One of these old-timers, Christy Mullins, nods his head in agreement. He reckons it’s better than doing nothing. He reckons that the fat, pasty-faced man in the denim jacket and white shirt over there isn’t someone you just ignore. He reckons that life is short enough as it is.
Still grinning, the fat, pasty-faced man nods back. He then takes a long, serious drag from his cigarette, gazing up at the illuminated, slow-falling drizzle as he does so.
He’s a regular here, but not everyone knows who he is.
Christy, for example, doesn’t know who he is – though he’s certainly seen him from time to time, and even remembers, now that he thinks about it, a specific incident that happened some months back. However, he couldn’t give you his name or tell you anything about him.
Which is exactly the way the man himself would like to keep it, because he’s not into any of this celebrity crap – talking to Sunday World journalists or going on Liveline . He doesn’t consider it good for business.
‘Poxy Irish weather,’ he then says, half to himself now, and not looking at anyone in particular. ‘Poxy Minister for poxy fuckin’ Health.’
Christy manages to ignore this, getting lost for a moment in a minor coughing fit. He then raises his pint with one hand and taps his cigarette against the ashtray with the other. That incident he does remember happened late one summer evening out here in the beer garden. The place was crowded, and the fat, pasty-faced man was sitting with a group of other – what were they – twenty-five-, twenty-six-year-olds? They were all drinking pints, smoking, digging each other in the ribs and laughing. Suddenly, out in the street, a car alarm went off – a high-pitched, brain-piercing wail. The immediate reaction around the tables was a collective sigh of exasperation, and then, as the wail continued, a loud ‘Ah Jaysus’ from someone near the door leading into the main part of the pub.
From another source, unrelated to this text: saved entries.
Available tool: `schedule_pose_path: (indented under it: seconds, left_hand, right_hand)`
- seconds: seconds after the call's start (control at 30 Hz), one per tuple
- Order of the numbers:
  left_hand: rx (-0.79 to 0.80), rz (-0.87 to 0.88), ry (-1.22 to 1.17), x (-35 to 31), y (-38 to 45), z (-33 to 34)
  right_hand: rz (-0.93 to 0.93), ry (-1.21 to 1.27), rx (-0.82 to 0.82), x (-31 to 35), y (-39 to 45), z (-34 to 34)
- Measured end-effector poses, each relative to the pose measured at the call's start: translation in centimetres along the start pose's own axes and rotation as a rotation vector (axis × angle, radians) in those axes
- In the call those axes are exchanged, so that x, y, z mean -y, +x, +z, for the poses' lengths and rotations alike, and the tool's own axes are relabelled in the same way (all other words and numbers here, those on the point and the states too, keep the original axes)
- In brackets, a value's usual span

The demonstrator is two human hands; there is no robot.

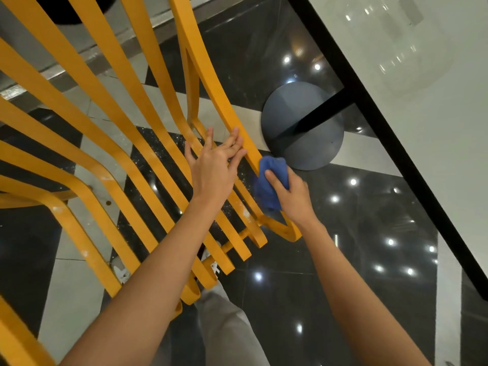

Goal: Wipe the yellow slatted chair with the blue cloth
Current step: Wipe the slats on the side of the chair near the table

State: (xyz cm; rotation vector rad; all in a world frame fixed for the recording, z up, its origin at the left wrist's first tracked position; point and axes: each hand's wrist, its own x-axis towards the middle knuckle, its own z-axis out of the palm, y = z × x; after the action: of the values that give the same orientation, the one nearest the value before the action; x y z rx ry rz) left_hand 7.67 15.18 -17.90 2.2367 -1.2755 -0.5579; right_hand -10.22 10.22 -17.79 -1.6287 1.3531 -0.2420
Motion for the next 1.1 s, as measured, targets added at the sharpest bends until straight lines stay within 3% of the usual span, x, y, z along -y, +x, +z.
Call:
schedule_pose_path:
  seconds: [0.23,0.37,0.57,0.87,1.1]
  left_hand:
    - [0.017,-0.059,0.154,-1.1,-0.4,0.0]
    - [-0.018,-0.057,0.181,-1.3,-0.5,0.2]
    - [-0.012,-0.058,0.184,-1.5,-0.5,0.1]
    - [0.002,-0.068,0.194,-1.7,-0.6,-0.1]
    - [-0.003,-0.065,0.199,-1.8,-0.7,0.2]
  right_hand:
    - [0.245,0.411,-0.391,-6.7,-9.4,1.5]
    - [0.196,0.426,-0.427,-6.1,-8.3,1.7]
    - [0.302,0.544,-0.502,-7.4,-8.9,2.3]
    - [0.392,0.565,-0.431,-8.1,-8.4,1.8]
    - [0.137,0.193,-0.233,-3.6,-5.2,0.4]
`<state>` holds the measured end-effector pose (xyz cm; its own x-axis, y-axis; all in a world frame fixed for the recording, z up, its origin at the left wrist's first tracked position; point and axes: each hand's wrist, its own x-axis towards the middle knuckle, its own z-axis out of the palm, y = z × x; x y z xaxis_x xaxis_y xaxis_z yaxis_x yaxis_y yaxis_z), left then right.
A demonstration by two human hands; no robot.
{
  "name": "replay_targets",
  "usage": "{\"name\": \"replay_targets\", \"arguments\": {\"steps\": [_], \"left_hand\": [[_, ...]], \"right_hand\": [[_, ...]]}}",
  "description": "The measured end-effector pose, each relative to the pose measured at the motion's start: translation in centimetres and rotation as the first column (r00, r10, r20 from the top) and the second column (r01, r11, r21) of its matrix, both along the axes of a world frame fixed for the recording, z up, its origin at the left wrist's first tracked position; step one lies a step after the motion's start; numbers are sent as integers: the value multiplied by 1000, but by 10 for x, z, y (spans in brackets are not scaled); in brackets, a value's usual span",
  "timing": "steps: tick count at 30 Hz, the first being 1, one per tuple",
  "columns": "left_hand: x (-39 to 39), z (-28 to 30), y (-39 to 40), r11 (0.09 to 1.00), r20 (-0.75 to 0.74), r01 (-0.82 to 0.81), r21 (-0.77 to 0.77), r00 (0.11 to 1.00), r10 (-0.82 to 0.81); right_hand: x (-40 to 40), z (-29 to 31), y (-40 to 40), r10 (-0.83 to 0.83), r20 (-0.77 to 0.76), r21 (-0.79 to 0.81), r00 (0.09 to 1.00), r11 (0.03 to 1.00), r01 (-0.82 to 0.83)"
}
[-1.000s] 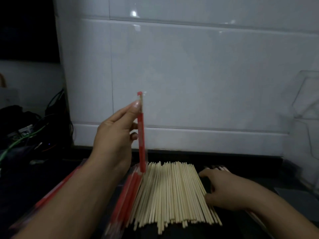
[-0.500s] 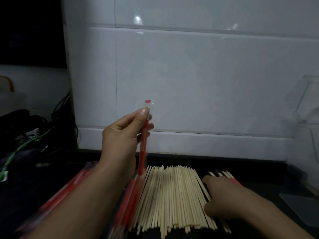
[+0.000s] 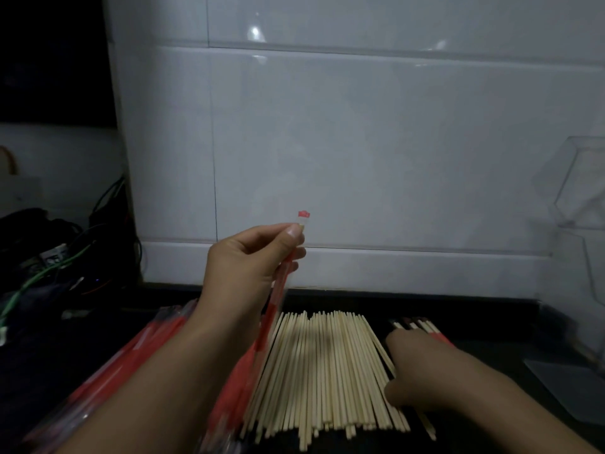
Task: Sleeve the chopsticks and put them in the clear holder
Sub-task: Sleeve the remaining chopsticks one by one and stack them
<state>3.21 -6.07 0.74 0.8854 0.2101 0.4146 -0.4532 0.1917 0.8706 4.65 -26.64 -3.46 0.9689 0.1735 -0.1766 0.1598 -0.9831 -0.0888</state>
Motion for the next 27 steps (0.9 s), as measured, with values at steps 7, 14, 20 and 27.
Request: {"name": "replay_targets", "arguments": {"steps": [7,14,20,27], "left_hand": [[-6,3,-2,995,63,-37,95,998,32],[-8,3,-3,984,56,-10,176,998,0],[-8,-5,-10,960,17,53,275,998,-60],[-7,-13,-24,912,-11,110,396,993,-115]], "right_hand": [[0,3,-8,-5,-43,144,999,989,11],[-4,34,-30,-138,125,943,982,324,-75],[-11,42,-20,-219,256,926,942,-224,-303],[-8,48,-26,-407,240,811,881,-415,-413]]}}
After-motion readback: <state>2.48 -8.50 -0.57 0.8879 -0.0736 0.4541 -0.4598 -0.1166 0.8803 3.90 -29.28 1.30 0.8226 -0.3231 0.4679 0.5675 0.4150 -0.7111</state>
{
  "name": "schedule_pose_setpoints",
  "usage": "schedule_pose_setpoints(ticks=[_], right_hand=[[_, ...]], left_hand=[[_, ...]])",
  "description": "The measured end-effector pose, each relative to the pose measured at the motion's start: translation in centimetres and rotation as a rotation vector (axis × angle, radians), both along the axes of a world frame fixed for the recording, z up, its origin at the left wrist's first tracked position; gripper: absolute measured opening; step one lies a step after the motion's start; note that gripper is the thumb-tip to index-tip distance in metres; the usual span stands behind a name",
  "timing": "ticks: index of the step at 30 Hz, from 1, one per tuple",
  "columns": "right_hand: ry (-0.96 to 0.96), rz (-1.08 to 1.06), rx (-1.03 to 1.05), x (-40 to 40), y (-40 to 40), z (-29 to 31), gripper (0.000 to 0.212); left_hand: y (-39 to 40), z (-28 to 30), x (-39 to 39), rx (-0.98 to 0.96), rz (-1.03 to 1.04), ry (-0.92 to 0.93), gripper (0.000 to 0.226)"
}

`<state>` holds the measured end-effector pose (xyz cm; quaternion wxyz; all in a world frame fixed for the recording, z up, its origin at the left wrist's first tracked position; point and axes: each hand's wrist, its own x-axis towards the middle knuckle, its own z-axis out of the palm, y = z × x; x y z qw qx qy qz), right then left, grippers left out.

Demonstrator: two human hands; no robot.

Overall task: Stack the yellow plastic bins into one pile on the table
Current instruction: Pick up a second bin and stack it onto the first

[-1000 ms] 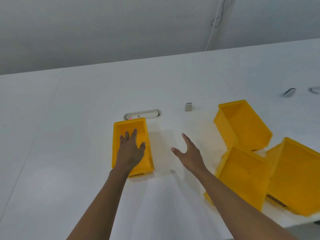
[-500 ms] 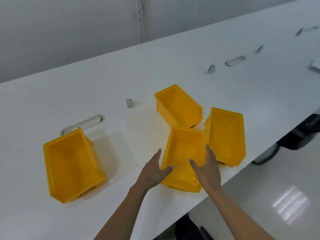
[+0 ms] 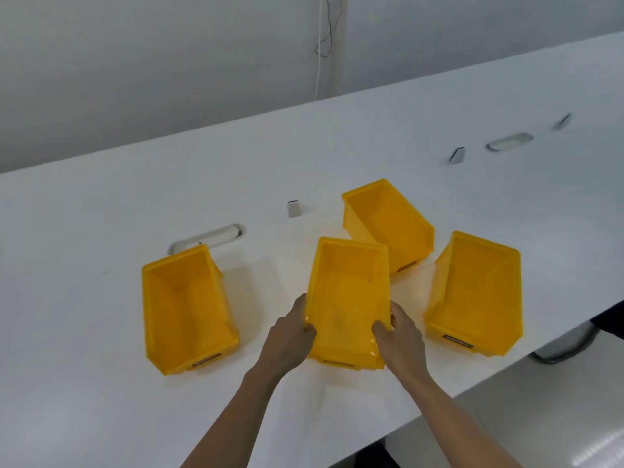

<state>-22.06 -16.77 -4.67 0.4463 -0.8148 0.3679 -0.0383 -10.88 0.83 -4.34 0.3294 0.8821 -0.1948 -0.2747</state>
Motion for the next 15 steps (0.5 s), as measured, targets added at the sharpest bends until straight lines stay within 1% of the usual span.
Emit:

It was obvious that the offending car was parked very close by, and possibly even right outside the pub. But something else was becoming obvious, too. As the general hubbub gave way to the mute frustration of shaking heads, one of the fat, pasty-faced man’s co-drinkers put his pint down and said, in everyone’s hearing, ‘Isn’t that yours?’
Or -
‘Isn’t that yours, Noel .’
That was it. He called him Noel. Christy remembers now.
‘Isn’t that yours, Noel?’
At which fat, pasty-faced Noel shrugged his shoulders. ‘So?’
‘I just -’
‘Well, don’t fucking just anything.’
‘But -’
‘Shut up , right?’
Noel then reached for his glass, and as he took a sip from it, staring ahead, not saying a word to anyone, an almost complete silence, icy and incredulous, descended on the beer garden, with only one sound remaining – the ceaseless, demented wail of the car alarm.
Christy threw his eyes up. People were obviously afraid of this young pup, and it sickened him. Who was he anyway, one of these gangland thugs you read about in the papers?
Noel took another sip from his pint, and a drag from his cigarette. Minutes passed, or what seemed like minutes. Eventually an elderly woman at the next table piped up. ‘Ah here, love,’ she said, ‘come on, I’m getting an awful headache.’